* Task statement
Look below for the line containing "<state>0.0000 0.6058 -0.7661" and the line containing "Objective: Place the"; repeat exactly those two lines and all lines between them, and nothing else.

* Provided records
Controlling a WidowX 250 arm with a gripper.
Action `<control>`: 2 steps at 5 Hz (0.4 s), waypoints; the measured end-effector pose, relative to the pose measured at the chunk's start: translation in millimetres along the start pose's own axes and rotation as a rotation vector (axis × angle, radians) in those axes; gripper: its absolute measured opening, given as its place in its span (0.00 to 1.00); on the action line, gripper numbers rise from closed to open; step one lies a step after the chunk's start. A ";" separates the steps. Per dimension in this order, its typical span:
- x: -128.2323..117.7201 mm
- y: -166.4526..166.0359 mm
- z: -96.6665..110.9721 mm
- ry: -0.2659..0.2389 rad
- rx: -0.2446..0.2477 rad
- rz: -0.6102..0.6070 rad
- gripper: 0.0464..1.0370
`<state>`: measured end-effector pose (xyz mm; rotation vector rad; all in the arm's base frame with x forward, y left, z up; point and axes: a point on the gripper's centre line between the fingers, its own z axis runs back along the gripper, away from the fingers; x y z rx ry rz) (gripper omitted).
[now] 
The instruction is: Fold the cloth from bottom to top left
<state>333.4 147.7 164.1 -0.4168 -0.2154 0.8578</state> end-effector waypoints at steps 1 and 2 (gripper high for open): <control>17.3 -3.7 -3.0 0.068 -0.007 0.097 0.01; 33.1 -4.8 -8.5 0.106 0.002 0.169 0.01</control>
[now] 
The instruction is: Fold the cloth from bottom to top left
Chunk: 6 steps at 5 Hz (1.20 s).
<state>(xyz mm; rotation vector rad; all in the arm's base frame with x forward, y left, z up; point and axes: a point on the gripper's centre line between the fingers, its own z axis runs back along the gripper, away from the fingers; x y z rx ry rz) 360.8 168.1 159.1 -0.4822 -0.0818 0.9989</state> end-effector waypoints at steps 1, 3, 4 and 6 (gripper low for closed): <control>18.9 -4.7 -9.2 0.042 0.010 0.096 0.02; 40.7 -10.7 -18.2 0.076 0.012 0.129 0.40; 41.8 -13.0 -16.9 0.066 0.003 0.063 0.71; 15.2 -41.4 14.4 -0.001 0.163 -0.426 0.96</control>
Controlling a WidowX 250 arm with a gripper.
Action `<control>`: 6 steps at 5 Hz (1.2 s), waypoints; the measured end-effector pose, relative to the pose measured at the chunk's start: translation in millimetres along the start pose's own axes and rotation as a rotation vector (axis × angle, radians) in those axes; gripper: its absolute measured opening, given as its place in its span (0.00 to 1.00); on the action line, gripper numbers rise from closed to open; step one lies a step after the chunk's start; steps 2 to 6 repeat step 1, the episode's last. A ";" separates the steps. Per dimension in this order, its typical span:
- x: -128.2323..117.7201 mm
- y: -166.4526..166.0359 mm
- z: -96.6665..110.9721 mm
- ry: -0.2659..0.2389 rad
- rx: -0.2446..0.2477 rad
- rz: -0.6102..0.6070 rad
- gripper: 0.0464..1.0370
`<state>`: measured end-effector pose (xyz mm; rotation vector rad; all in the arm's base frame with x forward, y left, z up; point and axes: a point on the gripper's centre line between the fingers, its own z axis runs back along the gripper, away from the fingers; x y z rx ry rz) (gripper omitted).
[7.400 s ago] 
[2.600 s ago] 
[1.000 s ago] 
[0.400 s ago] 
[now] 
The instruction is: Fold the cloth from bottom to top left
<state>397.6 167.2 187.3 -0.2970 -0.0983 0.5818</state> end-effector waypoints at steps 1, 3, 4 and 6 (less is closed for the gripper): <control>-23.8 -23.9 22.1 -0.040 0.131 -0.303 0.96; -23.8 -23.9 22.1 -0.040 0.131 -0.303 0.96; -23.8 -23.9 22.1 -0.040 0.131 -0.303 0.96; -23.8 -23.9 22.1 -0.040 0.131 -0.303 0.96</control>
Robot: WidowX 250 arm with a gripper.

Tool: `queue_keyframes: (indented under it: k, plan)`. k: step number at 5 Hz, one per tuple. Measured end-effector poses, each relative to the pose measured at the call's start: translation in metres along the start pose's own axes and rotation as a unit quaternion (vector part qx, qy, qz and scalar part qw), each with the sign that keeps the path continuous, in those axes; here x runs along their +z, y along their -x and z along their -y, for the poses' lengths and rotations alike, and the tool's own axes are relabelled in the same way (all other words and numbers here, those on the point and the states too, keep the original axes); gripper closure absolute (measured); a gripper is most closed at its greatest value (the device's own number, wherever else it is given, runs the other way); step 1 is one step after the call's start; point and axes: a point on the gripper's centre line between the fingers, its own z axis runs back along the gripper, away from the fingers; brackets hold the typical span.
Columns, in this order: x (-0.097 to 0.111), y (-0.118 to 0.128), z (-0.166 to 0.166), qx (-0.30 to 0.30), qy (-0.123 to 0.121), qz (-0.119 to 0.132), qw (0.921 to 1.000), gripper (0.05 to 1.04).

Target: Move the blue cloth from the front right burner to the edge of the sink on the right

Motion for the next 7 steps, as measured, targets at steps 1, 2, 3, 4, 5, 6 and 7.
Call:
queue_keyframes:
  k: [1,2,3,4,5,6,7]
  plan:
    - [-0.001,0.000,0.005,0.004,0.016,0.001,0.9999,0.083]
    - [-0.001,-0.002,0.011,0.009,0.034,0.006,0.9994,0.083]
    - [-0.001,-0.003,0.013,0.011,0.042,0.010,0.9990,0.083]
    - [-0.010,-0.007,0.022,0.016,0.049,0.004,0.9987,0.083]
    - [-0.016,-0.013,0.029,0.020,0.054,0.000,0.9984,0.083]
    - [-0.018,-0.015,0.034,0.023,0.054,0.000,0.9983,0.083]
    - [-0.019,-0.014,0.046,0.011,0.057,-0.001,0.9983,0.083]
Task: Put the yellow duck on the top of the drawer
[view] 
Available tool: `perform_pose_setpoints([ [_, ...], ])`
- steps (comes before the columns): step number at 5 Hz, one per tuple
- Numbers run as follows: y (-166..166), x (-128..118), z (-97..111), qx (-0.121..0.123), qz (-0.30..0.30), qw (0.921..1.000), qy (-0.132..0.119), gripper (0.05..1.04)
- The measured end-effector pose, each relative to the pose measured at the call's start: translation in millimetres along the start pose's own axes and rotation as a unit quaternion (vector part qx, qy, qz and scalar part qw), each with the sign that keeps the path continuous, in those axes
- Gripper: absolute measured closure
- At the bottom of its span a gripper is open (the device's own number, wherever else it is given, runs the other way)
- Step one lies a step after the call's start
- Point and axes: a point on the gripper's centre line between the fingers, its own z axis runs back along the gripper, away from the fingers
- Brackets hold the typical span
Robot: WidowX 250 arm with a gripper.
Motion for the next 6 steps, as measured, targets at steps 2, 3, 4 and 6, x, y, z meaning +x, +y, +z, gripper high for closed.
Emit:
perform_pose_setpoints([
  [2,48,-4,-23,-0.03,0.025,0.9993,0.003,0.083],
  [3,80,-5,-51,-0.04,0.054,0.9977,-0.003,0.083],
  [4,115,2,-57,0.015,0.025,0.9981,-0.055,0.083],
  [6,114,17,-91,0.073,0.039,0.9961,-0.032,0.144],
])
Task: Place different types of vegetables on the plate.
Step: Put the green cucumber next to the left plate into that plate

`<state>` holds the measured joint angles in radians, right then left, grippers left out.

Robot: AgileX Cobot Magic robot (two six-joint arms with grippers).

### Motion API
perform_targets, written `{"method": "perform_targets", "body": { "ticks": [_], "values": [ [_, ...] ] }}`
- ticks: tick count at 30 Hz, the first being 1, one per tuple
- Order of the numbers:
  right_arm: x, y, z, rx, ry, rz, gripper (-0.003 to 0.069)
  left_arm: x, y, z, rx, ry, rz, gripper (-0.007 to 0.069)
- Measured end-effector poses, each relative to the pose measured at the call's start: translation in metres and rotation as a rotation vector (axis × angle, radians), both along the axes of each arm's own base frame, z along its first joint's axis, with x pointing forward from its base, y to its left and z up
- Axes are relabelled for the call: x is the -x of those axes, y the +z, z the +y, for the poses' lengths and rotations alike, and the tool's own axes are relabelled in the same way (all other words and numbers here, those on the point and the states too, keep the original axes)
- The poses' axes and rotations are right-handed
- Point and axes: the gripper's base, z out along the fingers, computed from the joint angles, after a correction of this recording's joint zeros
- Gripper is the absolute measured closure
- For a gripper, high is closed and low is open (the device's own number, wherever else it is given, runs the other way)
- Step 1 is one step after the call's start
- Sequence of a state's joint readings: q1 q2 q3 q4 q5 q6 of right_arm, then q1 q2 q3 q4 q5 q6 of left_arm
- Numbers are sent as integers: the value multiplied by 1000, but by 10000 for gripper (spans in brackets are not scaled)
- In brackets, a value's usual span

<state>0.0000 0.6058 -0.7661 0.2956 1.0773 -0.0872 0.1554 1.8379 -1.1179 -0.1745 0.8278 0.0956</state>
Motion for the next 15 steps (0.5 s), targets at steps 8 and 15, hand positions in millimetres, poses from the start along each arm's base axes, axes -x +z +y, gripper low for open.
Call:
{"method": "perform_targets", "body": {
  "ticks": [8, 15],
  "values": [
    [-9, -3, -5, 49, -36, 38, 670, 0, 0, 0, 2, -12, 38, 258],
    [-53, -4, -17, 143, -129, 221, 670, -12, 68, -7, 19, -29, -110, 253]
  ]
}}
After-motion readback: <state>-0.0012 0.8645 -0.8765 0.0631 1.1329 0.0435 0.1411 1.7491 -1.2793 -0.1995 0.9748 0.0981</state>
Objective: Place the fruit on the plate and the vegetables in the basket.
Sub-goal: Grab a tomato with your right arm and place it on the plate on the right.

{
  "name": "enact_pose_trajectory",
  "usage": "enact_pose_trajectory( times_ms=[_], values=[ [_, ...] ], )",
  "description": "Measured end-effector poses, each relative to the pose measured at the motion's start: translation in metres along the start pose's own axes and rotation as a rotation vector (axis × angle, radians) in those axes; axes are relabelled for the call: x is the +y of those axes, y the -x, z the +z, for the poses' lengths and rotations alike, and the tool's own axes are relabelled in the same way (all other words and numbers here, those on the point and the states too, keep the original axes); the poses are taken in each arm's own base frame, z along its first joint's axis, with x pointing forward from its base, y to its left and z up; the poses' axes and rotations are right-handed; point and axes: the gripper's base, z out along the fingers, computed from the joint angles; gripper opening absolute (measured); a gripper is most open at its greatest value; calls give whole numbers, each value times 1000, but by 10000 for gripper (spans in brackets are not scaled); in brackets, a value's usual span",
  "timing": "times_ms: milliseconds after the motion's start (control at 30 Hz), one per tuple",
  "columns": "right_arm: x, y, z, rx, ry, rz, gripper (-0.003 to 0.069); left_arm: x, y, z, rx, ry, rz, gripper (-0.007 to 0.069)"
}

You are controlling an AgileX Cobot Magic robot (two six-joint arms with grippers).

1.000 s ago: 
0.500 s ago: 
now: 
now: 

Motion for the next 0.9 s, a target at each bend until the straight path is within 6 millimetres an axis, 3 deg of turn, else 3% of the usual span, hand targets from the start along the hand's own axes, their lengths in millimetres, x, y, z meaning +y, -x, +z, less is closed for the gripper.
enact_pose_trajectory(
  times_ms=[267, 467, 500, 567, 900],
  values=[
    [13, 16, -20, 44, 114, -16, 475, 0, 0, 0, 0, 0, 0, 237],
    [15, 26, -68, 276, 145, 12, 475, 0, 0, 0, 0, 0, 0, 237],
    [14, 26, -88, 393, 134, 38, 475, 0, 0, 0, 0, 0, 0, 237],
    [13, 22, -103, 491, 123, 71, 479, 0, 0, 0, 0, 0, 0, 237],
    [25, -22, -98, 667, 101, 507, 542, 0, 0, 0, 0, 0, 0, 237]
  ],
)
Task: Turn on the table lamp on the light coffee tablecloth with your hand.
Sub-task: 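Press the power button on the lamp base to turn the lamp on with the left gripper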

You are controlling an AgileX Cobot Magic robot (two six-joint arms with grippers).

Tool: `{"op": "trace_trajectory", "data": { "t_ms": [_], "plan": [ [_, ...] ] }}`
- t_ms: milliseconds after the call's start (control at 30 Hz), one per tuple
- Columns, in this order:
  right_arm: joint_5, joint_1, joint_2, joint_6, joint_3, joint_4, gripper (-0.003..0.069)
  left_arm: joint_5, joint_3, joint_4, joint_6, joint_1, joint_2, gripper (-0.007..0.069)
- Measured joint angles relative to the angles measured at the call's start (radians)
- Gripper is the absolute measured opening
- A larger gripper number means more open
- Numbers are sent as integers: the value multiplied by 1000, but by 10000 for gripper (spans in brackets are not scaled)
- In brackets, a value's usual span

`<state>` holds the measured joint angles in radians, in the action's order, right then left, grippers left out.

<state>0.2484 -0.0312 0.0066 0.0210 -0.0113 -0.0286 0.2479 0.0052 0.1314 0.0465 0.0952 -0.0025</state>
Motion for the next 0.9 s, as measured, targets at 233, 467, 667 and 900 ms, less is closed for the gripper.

* Task solution
<state>0.0000 0.6058 -0.7661 0.2956 1.0773 -0.0872 0.1554 1.8379 -1.1179 -0.1745 0.8278 0.0956</state>
Motion for the next 15 steps (0.5 s), targets at steps 8 and 15, hand positions in millimetres, poses from the start along each arm's base axes, axes -x +z +y, gripper low for open.
Call:
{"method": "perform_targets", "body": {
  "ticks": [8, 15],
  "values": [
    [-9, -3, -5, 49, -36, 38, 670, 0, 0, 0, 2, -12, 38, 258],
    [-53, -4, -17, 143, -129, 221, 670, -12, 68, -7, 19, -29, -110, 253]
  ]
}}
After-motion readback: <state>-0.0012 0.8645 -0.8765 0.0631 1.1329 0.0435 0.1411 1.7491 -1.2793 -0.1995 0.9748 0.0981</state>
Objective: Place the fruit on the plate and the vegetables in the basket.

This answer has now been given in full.